A lot, it turns out. We have options like education, taxation, age restrictions, prescription-only sales, advertising bans, spatial segregation (smokers freezing outdoors), digitally decluttered environments (favored by wary elites), lawsuits, international treaties to control supply and marketing, manufacturing quotas, and state monopolies designed to limit supply and intoxication. Blanket prohibitions have not worked well, as organized crime typically steps in when licit commerce is outlawed. But combinations of the other policies have produced some public health victories, such as the recent leveling off and decline of global per capita cigarette consumption. Limbic capitalists don’t win them all.
Limbic capitalists are likewise vulnerable to ridicule. BUGA UP, Billboard Utilising Graffitists Against Unhealthy Promotions, was founded by Australian anti-smoking activists in 1978. The acronym punned on Aussie slang for screwing something up.
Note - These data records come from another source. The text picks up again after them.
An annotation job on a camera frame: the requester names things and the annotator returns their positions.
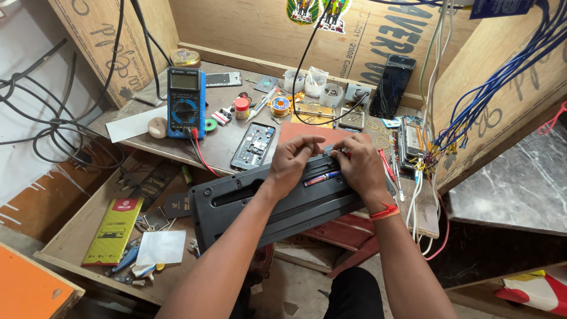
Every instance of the multimeter dial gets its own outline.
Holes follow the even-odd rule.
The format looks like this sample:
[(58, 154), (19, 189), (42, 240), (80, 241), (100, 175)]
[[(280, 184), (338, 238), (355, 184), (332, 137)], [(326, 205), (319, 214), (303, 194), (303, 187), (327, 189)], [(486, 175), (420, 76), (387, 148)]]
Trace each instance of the multimeter dial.
[(190, 99), (176, 100), (171, 106), (171, 115), (179, 124), (193, 124), (198, 117), (197, 106)]

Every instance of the red screwdriver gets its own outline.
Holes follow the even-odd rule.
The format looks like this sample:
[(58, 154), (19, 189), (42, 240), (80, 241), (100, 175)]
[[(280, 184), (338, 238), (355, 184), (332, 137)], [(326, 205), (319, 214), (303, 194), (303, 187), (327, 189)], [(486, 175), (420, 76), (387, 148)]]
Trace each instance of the red screwdriver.
[(392, 171), (392, 168), (390, 167), (390, 164), (388, 164), (388, 161), (386, 160), (386, 156), (384, 155), (384, 151), (382, 149), (379, 149), (378, 153), (380, 153), (380, 157), (382, 157), (382, 161), (384, 162), (384, 165), (386, 165), (386, 170), (388, 171), (388, 174), (392, 178), (392, 181), (395, 182), (396, 177), (393, 174), (393, 171)]

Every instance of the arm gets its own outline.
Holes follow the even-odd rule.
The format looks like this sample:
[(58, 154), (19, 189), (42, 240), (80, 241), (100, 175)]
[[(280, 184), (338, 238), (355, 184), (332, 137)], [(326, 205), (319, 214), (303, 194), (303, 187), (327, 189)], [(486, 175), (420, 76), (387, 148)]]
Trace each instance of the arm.
[[(341, 151), (348, 148), (350, 159)], [(393, 204), (386, 189), (381, 159), (361, 135), (337, 142), (331, 155), (349, 185), (356, 190), (371, 214)], [(373, 221), (380, 245), (380, 260), (388, 302), (395, 318), (457, 318), (449, 298), (412, 240), (401, 215)]]
[(298, 136), (276, 147), (267, 179), (224, 234), (197, 260), (158, 312), (160, 318), (228, 318), (276, 203), (299, 182), (322, 136)]

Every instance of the green tape roll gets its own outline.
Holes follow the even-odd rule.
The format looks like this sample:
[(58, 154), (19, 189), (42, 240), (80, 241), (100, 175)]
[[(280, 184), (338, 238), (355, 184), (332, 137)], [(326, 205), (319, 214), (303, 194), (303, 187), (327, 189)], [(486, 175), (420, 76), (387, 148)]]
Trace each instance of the green tape roll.
[(205, 131), (212, 131), (217, 128), (217, 121), (215, 119), (206, 119), (205, 120)]

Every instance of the hand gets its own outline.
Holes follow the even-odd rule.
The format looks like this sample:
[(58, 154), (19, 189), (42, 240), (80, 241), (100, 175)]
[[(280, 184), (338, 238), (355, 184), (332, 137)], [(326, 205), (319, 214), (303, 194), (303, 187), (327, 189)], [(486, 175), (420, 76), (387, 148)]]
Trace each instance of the hand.
[(310, 157), (325, 151), (317, 144), (325, 141), (324, 136), (299, 135), (276, 147), (272, 165), (262, 186), (269, 187), (273, 196), (280, 200), (297, 185)]
[[(343, 148), (349, 149), (350, 159), (341, 151)], [(338, 160), (342, 175), (367, 207), (370, 202), (378, 204), (373, 210), (381, 209), (383, 206), (380, 203), (393, 203), (392, 195), (386, 189), (382, 159), (362, 135), (354, 134), (336, 142), (331, 156)]]

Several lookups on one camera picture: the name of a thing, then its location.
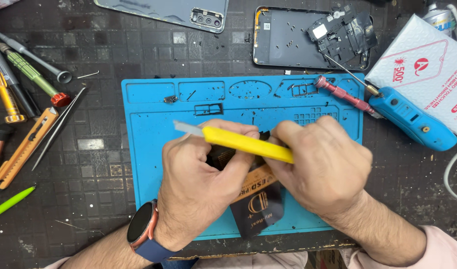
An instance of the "hand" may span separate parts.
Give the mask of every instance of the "hand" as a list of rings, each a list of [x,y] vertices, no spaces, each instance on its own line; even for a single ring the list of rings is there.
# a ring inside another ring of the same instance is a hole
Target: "hand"
[[[273,174],[307,210],[328,218],[362,200],[371,171],[372,154],[351,140],[330,116],[302,127],[279,123],[269,142],[287,144],[295,164],[265,158]]]
[[[200,126],[259,138],[257,126],[219,119]],[[222,215],[240,193],[254,159],[252,154],[237,151],[219,171],[205,163],[211,148],[204,138],[186,134],[162,149],[163,178],[154,239],[169,250],[182,249]]]

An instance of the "blue watch strap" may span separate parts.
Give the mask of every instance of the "blue watch strap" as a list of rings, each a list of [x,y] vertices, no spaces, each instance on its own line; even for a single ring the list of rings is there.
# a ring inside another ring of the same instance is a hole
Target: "blue watch strap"
[[[175,254],[178,253],[172,252],[164,247],[162,247],[158,242],[155,240],[147,239],[144,241],[136,250],[135,252],[141,255],[144,259],[149,260],[153,263],[159,263],[163,260],[166,260]]]

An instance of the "table surface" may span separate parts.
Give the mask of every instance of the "table surface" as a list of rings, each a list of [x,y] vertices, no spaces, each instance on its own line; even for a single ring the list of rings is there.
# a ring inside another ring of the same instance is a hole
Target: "table surface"
[[[260,5],[328,10],[352,3],[375,18],[380,58],[413,13],[423,15],[422,0],[398,0],[393,6],[373,1],[230,0],[225,30],[214,34],[97,7],[89,0],[22,0],[0,10],[0,31],[74,77],[59,84],[35,67],[62,92],[75,95],[90,87],[56,143],[34,172],[25,165],[0,203],[37,184],[25,200],[0,216],[0,268],[43,268],[70,256],[128,223],[135,199],[120,82],[125,78],[281,75],[285,68],[261,68],[250,58],[254,11]],[[302,74],[293,69],[292,74]],[[21,76],[41,108],[50,99]],[[0,101],[0,123],[4,107]],[[18,125],[5,147],[14,152],[33,122]],[[98,150],[78,145],[104,141]],[[410,140],[388,121],[364,117],[363,144],[373,151],[366,189],[393,211],[418,225],[436,225],[457,237],[457,201],[442,185],[446,164],[457,151],[433,152]],[[180,258],[346,248],[350,239],[337,231],[257,236],[192,242]]]

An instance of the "blue electric screwdriver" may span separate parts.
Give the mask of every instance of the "blue electric screwdriver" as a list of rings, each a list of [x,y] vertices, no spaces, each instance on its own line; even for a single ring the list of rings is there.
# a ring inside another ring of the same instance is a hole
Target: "blue electric screwdriver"
[[[332,58],[325,56],[362,83],[365,89],[373,94],[368,101],[369,105],[397,125],[411,139],[437,151],[448,150],[457,143],[457,137],[442,122],[426,114],[395,89],[383,87],[377,90]]]

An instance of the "pink sleeve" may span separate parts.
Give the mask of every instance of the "pink sleeve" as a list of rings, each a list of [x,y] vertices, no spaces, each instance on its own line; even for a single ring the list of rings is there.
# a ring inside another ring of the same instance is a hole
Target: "pink sleeve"
[[[66,260],[69,260],[69,258],[70,257],[66,257],[64,259],[60,259],[60,260],[56,261],[55,263],[44,267],[44,269],[58,269],[61,265],[64,264],[64,262],[66,262]]]
[[[434,226],[422,226],[425,230],[427,244],[421,260],[408,269],[457,269],[457,241]],[[340,250],[348,269],[400,269],[378,263],[363,252],[362,249]]]

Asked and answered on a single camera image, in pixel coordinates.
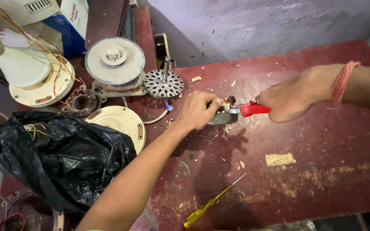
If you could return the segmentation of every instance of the person's arm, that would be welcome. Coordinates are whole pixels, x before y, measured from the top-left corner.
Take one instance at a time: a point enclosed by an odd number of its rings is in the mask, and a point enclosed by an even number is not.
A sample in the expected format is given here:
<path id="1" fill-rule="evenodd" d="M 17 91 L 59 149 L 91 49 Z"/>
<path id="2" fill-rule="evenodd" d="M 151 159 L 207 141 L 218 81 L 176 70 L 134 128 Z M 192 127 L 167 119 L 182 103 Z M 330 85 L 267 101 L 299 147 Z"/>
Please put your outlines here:
<path id="1" fill-rule="evenodd" d="M 144 149 L 97 199 L 76 231 L 129 230 L 144 210 L 162 167 L 179 142 L 193 129 L 202 129 L 219 108 L 214 94 L 193 92 L 167 130 Z"/>
<path id="2" fill-rule="evenodd" d="M 271 86 L 256 97 L 257 102 L 271 108 L 269 118 L 277 123 L 305 114 L 317 102 L 330 101 L 336 77 L 343 64 L 315 66 L 297 77 Z M 370 67 L 355 67 L 342 96 L 344 103 L 370 109 Z"/>

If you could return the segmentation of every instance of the person's hand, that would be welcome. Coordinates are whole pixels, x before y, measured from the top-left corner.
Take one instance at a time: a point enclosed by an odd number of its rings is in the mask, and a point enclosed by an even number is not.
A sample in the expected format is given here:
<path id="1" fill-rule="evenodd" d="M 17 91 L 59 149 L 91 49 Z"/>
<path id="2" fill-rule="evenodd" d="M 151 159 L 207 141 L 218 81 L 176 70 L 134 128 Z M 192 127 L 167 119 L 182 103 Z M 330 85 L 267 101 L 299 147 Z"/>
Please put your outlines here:
<path id="1" fill-rule="evenodd" d="M 169 127 L 175 126 L 187 132 L 200 130 L 213 118 L 221 99 L 214 94 L 194 91 L 186 100 L 181 112 Z"/>
<path id="2" fill-rule="evenodd" d="M 320 101 L 331 99 L 336 77 L 344 65 L 315 66 L 298 76 L 273 85 L 256 97 L 256 101 L 271 108 L 269 118 L 283 123 L 301 117 Z"/>

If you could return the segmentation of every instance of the yellow screwdriver handle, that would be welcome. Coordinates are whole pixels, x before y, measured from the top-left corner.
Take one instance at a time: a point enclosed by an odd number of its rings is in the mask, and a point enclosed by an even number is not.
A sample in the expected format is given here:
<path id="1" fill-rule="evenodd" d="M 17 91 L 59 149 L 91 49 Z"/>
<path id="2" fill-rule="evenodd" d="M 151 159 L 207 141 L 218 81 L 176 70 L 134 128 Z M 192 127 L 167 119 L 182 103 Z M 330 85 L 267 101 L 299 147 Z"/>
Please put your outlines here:
<path id="1" fill-rule="evenodd" d="M 193 223 L 195 223 L 203 214 L 205 214 L 208 207 L 212 207 L 215 201 L 213 198 L 210 198 L 208 202 L 203 204 L 197 210 L 195 210 L 191 215 L 189 215 L 184 221 L 183 224 L 185 228 L 189 228 Z"/>

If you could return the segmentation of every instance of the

What the activists screwed up was billboards, which they altered with spray paint. Overnight “Have a Winfield”—a popular Australian cigarette brand—became “Have a Wank.”
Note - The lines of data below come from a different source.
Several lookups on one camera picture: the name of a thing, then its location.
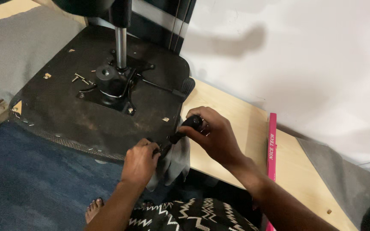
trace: gray cloth
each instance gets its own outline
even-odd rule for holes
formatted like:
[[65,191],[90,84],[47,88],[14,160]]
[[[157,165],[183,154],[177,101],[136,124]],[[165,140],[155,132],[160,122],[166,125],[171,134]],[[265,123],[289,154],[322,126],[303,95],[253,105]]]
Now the gray cloth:
[[170,185],[181,173],[185,181],[191,166],[190,153],[189,138],[185,136],[177,144],[172,145],[164,159],[158,161],[157,169],[146,188],[151,192],[154,191],[160,180],[163,180],[165,185]]
[[342,159],[328,146],[297,139],[339,206],[360,230],[370,207],[370,172]]
[[0,19],[0,97],[12,97],[85,26],[39,6]]

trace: white wall
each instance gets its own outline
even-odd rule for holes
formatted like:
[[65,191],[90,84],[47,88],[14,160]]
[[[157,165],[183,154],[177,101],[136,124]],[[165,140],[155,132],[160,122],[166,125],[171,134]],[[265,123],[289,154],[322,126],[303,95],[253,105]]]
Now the white wall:
[[370,162],[370,1],[198,0],[181,56],[193,77]]

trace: finger
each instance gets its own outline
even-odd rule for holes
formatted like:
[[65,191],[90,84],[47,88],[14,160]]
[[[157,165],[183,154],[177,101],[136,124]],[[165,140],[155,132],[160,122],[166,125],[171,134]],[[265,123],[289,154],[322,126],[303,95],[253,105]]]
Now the finger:
[[202,121],[202,125],[199,127],[199,132],[205,130],[208,127],[208,122],[206,120]]
[[206,142],[207,138],[191,127],[181,126],[178,128],[178,131],[185,133],[189,138],[197,142],[199,145],[203,145]]
[[158,163],[158,159],[159,157],[161,156],[161,153],[157,153],[154,155],[154,157],[152,158],[152,161],[154,162],[154,166],[157,167],[157,163]]
[[149,155],[152,155],[155,149],[159,150],[159,146],[157,143],[150,143],[146,146],[146,148],[148,149],[147,154]]
[[189,110],[188,114],[186,115],[186,118],[189,118],[190,116],[198,115],[202,117],[204,120],[206,120],[208,123],[211,123],[215,121],[215,116],[210,112],[206,107],[201,106],[197,108],[193,108]]
[[147,144],[150,144],[151,142],[145,138],[142,138],[135,146],[143,147]]
[[207,136],[209,133],[211,133],[211,127],[206,126],[200,133],[204,136]]

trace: screw
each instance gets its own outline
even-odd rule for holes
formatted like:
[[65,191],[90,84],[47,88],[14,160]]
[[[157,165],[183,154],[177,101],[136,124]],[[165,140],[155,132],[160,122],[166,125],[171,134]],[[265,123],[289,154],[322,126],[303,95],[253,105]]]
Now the screw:
[[82,76],[78,75],[77,73],[75,73],[75,76],[78,76],[78,77],[80,77],[81,79],[85,79],[84,77],[82,77]]

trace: wooden board
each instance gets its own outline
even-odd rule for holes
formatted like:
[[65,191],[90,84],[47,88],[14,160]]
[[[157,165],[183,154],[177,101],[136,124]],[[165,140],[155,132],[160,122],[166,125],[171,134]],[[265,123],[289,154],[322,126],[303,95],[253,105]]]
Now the wooden board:
[[[226,117],[232,125],[242,152],[252,158],[260,170],[266,172],[266,111],[235,98],[217,88],[195,80],[196,86],[184,102],[181,117],[185,119],[188,111],[199,106],[211,107]],[[222,165],[191,140],[191,168],[243,188],[242,184]]]
[[276,183],[339,230],[357,231],[296,138],[277,130],[276,145]]

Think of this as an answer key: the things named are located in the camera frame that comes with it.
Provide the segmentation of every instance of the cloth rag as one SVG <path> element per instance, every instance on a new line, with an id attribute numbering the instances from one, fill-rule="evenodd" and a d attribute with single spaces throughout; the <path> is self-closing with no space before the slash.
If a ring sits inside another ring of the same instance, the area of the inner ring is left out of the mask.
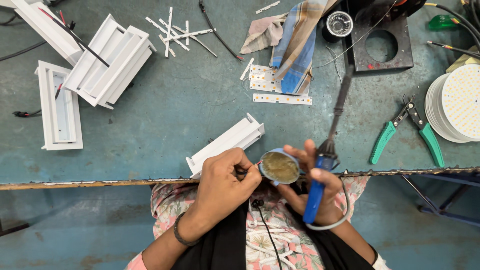
<path id="1" fill-rule="evenodd" d="M 288 13 L 283 23 L 283 37 L 274 46 L 270 59 L 283 93 L 308 92 L 317 24 L 335 2 L 337 0 L 305 0 Z"/>
<path id="2" fill-rule="evenodd" d="M 252 21 L 250 29 L 248 30 L 249 36 L 245 40 L 240 53 L 251 53 L 278 45 L 283 35 L 281 24 L 287 18 L 287 14 L 288 13 Z"/>

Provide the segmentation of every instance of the floral shirt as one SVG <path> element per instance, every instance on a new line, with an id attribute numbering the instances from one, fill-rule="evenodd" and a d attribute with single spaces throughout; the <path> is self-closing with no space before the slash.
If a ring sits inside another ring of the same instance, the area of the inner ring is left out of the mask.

Cheeky populism worked. In 1992 the Australian government outlawed all tobacco ads save for those at point of sale. It was a victory for activists like Arthur Chesterfield-Evans, a spray-can-wielding surgeon who gave a defiant speech to a crowd gathered around a Sydney billboard. “After six years of surgery,” he said, “I could accept that people suffer and die. But I had real trouble coming to terms with the fact that cigarette diseases were the result of a cold-blooded and systematic campaign of deception waged by monied interests against less informed consumers.”
Then the doctor climbed a ladder, rattled his can, and spray-painted “Legal drug pushers the real criminals.” The cheering, placard-waving crowd joined in, covering the ad from top to bottom with mocking graffiti. The police, who were looking on, did nothing to stop them.
All of this happened back in 1983. More than a generation later we still live in a world in which monied interests wage cold-blooded and systematic campaigns of deception against less informed consumers, above all those with low levels of education and social status.
The question I leave for readers is this: Do we, like Dr. Chesterfield-Evans, have the moral courage and political wit to do something about it?